Grub doesn’t directly provide a search engine — rather, Grub clients crawl the Web to provide an index that can be used either to improve an existing search engine or create an entirely new one. Today only WiseNut, which is also part of corporate parent LookSmart, is using crawl results from Grub to improve its index, but Grub makes its results available to anyone who wants to use them, with an XML-based query API.

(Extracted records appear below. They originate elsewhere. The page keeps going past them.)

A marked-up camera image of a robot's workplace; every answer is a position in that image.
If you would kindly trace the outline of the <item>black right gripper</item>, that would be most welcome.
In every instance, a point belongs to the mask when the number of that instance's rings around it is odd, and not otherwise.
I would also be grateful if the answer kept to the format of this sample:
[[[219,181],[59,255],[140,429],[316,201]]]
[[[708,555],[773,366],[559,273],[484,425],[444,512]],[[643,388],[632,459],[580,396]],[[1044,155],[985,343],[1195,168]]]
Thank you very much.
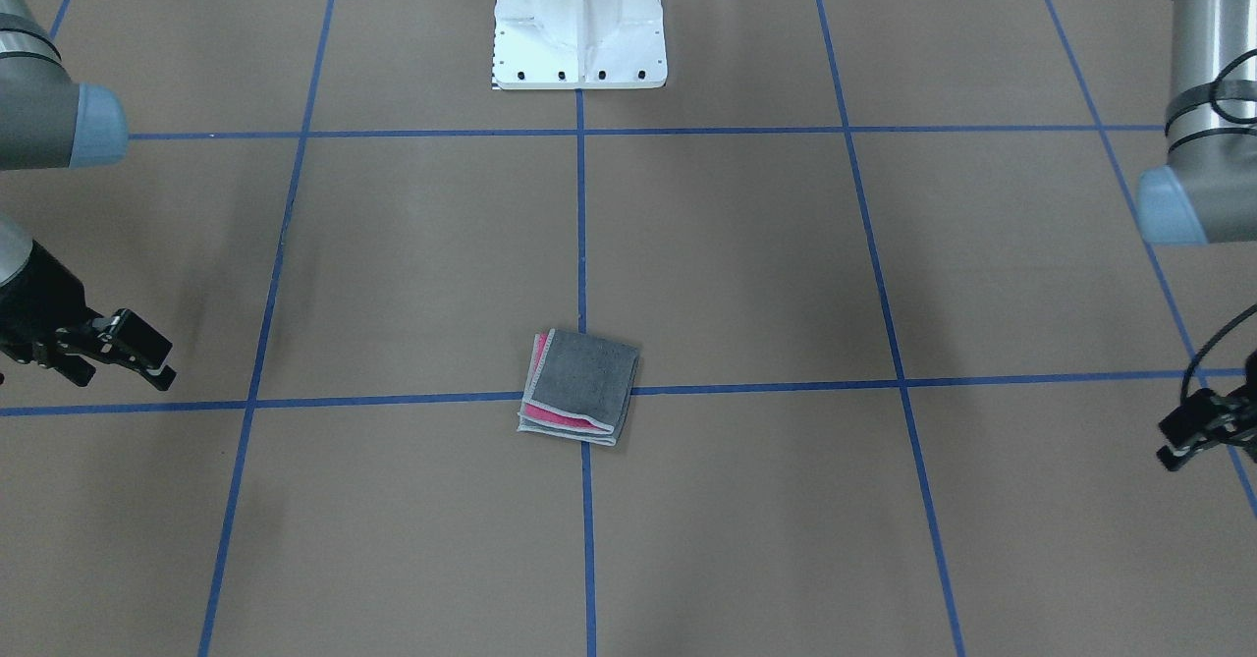
[[[177,372],[168,366],[171,340],[133,309],[99,317],[85,290],[40,242],[3,284],[1,349],[16,363],[35,363],[85,388],[96,363],[113,363],[142,376],[155,389],[170,389]]]

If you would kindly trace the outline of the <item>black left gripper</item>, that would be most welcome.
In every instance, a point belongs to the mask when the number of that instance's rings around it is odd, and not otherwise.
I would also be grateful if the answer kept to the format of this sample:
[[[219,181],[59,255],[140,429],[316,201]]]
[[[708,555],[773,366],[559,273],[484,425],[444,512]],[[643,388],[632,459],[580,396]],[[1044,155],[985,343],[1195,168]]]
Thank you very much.
[[[1163,469],[1182,470],[1199,453],[1226,443],[1256,461],[1256,352],[1244,359],[1244,384],[1222,394],[1200,388],[1159,421],[1166,443],[1155,452]]]

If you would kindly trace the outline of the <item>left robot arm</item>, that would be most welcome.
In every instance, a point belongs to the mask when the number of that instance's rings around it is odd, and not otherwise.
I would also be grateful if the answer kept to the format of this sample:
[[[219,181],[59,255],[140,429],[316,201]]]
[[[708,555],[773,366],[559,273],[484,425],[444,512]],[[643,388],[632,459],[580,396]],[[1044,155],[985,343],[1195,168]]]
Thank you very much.
[[[1135,217],[1154,246],[1251,244],[1256,237],[1256,0],[1172,0],[1172,79],[1164,111],[1166,163],[1140,175]],[[1221,394],[1194,388],[1204,357],[1247,307],[1190,357],[1177,408],[1158,425],[1163,469],[1175,472],[1226,446],[1254,456],[1254,358],[1244,383]]]

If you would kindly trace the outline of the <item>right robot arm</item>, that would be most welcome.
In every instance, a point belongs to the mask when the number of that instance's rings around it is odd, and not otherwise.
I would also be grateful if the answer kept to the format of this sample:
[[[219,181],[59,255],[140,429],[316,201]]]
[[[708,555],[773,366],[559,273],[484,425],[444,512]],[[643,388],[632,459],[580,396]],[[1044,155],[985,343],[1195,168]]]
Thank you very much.
[[[116,93],[73,80],[26,0],[1,0],[1,168],[96,168],[127,151]],[[1,349],[77,387],[91,383],[97,366],[133,371],[160,392],[177,376],[166,335],[128,308],[94,312],[80,278],[10,217],[1,219]]]

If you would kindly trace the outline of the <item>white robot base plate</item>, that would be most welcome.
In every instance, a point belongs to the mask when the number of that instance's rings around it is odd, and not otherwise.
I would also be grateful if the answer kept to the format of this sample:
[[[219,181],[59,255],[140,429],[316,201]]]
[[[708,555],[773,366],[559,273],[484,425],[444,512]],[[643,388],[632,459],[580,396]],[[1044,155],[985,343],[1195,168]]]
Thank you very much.
[[[667,75],[662,0],[495,0],[499,90],[654,89]]]

A few test searches using WiseNut show that while the concept may be good, the execution is incomplete. For any search term you care to try, WiseNut returns far fewer results than the big search engines, in part because the Grub index is currently small compared most search engines’ indexes.

Promising prospects

Distributed crawling could give open source search engines the leg up they need. Until now, open source search projects such as Nutch have had to rely on donations to afford the hardware and bandwidth needed to search a significant portion of the Web. On its Web site, Nutch says, “We estimate that a two-hundred-million page demo system will require from $10,000 to $200,000 in hardware, depending on how much query traffic we wish to handle.” Unless you’re Wikipedia, you just don’t have people willing to donate that kind of money.

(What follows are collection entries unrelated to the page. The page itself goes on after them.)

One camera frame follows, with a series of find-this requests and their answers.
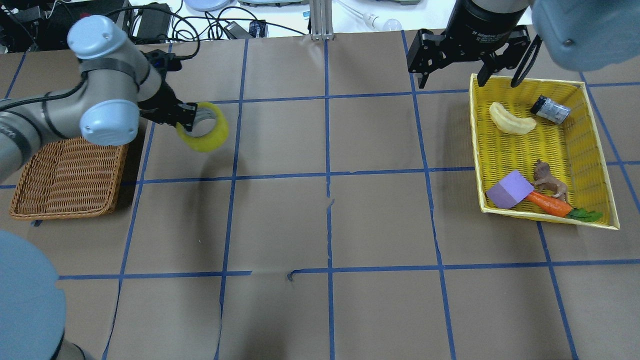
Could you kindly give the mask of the brown wicker basket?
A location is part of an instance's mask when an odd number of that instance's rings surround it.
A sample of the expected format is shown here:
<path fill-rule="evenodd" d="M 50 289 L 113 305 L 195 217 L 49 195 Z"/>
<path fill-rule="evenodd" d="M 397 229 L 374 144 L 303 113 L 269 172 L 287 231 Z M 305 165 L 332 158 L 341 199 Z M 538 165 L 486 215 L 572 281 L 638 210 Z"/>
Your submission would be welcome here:
<path fill-rule="evenodd" d="M 44 221 L 114 212 L 128 149 L 128 145 L 96 145 L 83 137 L 44 146 L 23 167 L 9 216 Z"/>

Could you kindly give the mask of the small dark jar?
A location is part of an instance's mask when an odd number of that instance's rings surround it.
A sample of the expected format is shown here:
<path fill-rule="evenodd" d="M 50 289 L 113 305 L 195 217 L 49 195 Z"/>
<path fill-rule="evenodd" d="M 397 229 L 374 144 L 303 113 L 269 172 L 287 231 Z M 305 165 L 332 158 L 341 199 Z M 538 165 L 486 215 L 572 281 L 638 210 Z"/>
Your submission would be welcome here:
<path fill-rule="evenodd" d="M 551 121 L 555 125 L 562 125 L 572 112 L 571 107 L 560 104 L 545 95 L 538 96 L 530 108 L 531 114 Z"/>

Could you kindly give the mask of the aluminium frame post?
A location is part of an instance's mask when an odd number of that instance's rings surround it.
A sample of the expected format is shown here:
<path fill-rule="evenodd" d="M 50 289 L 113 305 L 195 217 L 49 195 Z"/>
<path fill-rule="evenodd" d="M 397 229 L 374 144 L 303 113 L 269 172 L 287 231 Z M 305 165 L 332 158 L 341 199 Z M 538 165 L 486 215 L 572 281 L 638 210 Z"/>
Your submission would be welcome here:
<path fill-rule="evenodd" d="M 310 38 L 313 41 L 331 41 L 335 38 L 333 28 L 333 1 L 309 0 Z"/>

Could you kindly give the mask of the toy carrot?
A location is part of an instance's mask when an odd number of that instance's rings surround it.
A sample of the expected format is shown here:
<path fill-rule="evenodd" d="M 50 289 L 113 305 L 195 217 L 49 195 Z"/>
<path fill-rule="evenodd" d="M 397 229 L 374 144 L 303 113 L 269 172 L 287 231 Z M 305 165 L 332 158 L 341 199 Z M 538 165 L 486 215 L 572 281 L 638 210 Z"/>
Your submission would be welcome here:
<path fill-rule="evenodd" d="M 603 217 L 601 212 L 586 210 L 585 208 L 572 207 L 569 203 L 553 196 L 532 191 L 525 199 L 539 207 L 548 215 L 559 218 L 581 221 L 583 223 L 595 223 Z"/>

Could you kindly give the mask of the toy banana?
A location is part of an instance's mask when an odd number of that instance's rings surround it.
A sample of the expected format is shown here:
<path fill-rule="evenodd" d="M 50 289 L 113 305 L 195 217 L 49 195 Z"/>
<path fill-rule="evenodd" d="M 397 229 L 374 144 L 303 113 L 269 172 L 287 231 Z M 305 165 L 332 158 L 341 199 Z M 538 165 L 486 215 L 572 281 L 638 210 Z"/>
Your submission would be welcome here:
<path fill-rule="evenodd" d="M 514 116 L 499 102 L 493 102 L 490 105 L 489 115 L 494 125 L 504 133 L 526 135 L 537 127 L 537 121 L 534 118 Z"/>

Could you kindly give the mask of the black power adapter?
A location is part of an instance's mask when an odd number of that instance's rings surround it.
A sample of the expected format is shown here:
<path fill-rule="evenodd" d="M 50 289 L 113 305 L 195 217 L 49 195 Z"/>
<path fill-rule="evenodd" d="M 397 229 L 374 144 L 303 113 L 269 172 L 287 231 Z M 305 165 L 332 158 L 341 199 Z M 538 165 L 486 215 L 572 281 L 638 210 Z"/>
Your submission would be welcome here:
<path fill-rule="evenodd" d="M 166 43 L 172 18 L 169 12 L 170 7 L 166 3 L 151 3 L 146 9 L 138 9 L 139 22 L 134 42 L 137 44 Z"/>

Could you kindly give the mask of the purple cube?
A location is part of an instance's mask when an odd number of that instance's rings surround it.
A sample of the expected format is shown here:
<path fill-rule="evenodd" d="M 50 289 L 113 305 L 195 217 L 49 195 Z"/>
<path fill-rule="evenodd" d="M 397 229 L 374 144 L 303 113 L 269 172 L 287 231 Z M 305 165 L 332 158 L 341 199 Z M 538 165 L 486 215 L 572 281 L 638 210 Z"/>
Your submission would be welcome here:
<path fill-rule="evenodd" d="M 535 188 L 519 170 L 513 170 L 486 191 L 486 196 L 500 209 L 521 203 Z"/>

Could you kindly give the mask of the yellow plastic basket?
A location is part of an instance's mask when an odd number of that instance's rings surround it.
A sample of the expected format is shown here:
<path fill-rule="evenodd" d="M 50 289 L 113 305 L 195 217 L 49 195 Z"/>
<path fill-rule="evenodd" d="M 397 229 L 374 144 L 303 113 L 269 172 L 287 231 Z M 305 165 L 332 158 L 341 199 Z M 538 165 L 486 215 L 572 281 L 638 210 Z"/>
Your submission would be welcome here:
<path fill-rule="evenodd" d="M 517 117 L 531 117 L 530 108 L 546 96 L 570 109 L 562 124 L 535 116 L 537 125 L 524 134 L 500 131 L 490 118 L 490 105 L 500 103 Z M 525 79 L 516 88 L 511 78 L 493 76 L 484 86 L 473 73 L 469 82 L 472 155 L 480 210 L 532 221 L 579 225 L 577 219 L 559 218 L 527 200 L 509 209 L 498 208 L 487 191 L 514 170 L 532 180 L 535 162 L 550 165 L 553 175 L 567 184 L 567 200 L 575 208 L 602 214 L 589 227 L 619 230 L 617 205 L 602 150 L 594 110 L 585 82 Z"/>

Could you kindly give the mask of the yellow tape roll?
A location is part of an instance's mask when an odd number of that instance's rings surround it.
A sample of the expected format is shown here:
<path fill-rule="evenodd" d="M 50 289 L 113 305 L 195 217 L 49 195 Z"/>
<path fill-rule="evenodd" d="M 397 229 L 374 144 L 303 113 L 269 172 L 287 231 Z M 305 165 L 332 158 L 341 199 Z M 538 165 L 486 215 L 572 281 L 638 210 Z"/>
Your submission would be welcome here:
<path fill-rule="evenodd" d="M 199 102 L 191 130 L 187 130 L 185 126 L 178 123 L 176 133 L 191 150 L 208 153 L 226 143 L 230 125 L 217 105 Z"/>

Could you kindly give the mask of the brown toy animal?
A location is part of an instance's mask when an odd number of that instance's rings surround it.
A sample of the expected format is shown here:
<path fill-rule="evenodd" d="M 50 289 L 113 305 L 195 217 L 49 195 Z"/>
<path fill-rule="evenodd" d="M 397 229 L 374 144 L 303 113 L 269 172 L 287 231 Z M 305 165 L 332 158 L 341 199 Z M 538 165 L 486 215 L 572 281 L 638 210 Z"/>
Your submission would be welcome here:
<path fill-rule="evenodd" d="M 551 173 L 551 167 L 548 162 L 544 162 L 541 159 L 535 162 L 533 178 L 534 182 L 532 184 L 538 187 L 539 192 L 552 191 L 553 198 L 565 203 L 569 202 L 567 199 L 569 187 Z"/>

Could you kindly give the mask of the white light bulb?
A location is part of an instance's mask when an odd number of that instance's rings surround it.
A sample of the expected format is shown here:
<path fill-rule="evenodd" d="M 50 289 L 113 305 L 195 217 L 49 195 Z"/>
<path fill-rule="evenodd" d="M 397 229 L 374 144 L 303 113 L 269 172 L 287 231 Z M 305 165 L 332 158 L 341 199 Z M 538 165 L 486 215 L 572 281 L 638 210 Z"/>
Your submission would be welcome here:
<path fill-rule="evenodd" d="M 361 18 L 368 28 L 378 32 L 400 31 L 402 23 L 395 18 L 386 18 L 373 13 L 362 13 Z"/>

Andre Stechert believes that community Web crawling projects could help. Distributed crawl indexes, he says, “are today where [Internet] directories were before the advent of open directories like dmoz. They are proprietary and, for the most part, redundant. Creating and maintaining them incurs a large cost for the companies owning these infrastructures and for ISPs and Webmasters who are hosting the sites being crawled…. We think it’s important to provide a community-based crawl database because it’s a distraction from the main problem at hand: providing relevant, speedy answers to user queries. The challenge of bringing up a production-scale, production-quality crawling infrastructure is significant enough to chew up lots of time from any team. By lowering the barrier to entry for search engine research, we hope to focus more of the research effort where value is being created for the world at large.”

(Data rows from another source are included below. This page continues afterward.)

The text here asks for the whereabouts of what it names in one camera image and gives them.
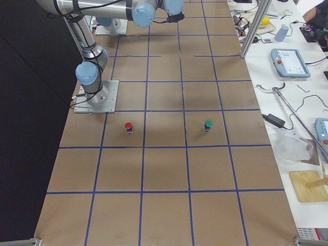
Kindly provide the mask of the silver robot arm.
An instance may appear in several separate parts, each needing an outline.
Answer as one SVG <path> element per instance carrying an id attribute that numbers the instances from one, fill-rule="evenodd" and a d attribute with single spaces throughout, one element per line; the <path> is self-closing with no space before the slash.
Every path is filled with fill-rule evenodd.
<path id="1" fill-rule="evenodd" d="M 117 29 L 121 26 L 121 21 L 114 18 L 106 17 L 96 17 L 96 21 L 99 25 L 103 26 L 105 29 Z"/>
<path id="2" fill-rule="evenodd" d="M 78 46 L 83 62 L 75 69 L 75 75 L 83 95 L 72 105 L 76 113 L 113 113 L 119 82 L 105 81 L 102 73 L 108 62 L 108 54 L 95 41 L 86 16 L 103 17 L 114 21 L 125 19 L 139 27 L 154 23 L 156 10 L 165 10 L 167 23 L 184 18 L 183 1 L 38 1 L 44 10 L 61 16 L 67 23 Z"/>

That’s what distributed search is all about: lowering barriers to entry. Just as open directories helped Google and others to challenge Yahoo’s seemingly unassailable position (just look at the list of sites using data from DMOZ, which includes many well-known search engines) distributed crawling could do the same for Google’s competitors. Imagine a world where any new player in the search market can focus solely on providing an excellent user interface, without having to worry about the logistics of crawling the enormous World Wide Web. That is the future that projects like Grub promise. As Stechert says, “distributed computing is an enabling platform for the future of search.” Grub currently spiders about 100 million URLs per day.

IDC’s Susan Feldman envisions what allowing search engines to focus on interface instead of crawling might lead to. “As broadband connections to the Internet become more prevalent,” she says, “the next leap forward may well be a conversational and visual approach to searching that lets users interact with systems as if they were engaging in a natural dialogue of questions and answers. The visualization would enable them to understand the scope of a collection at a glance, and to then drill down into the topics that are most interesting to them.” The improvements could be more than just the interface: for example, someone could build a search engine on top of a distributed search index where the community has even more influence over the results. You could comment on your results, or even make use of web-of-trust algorithms to allow users to rearrange or vote on them.

This future of search is one that we can all get behind.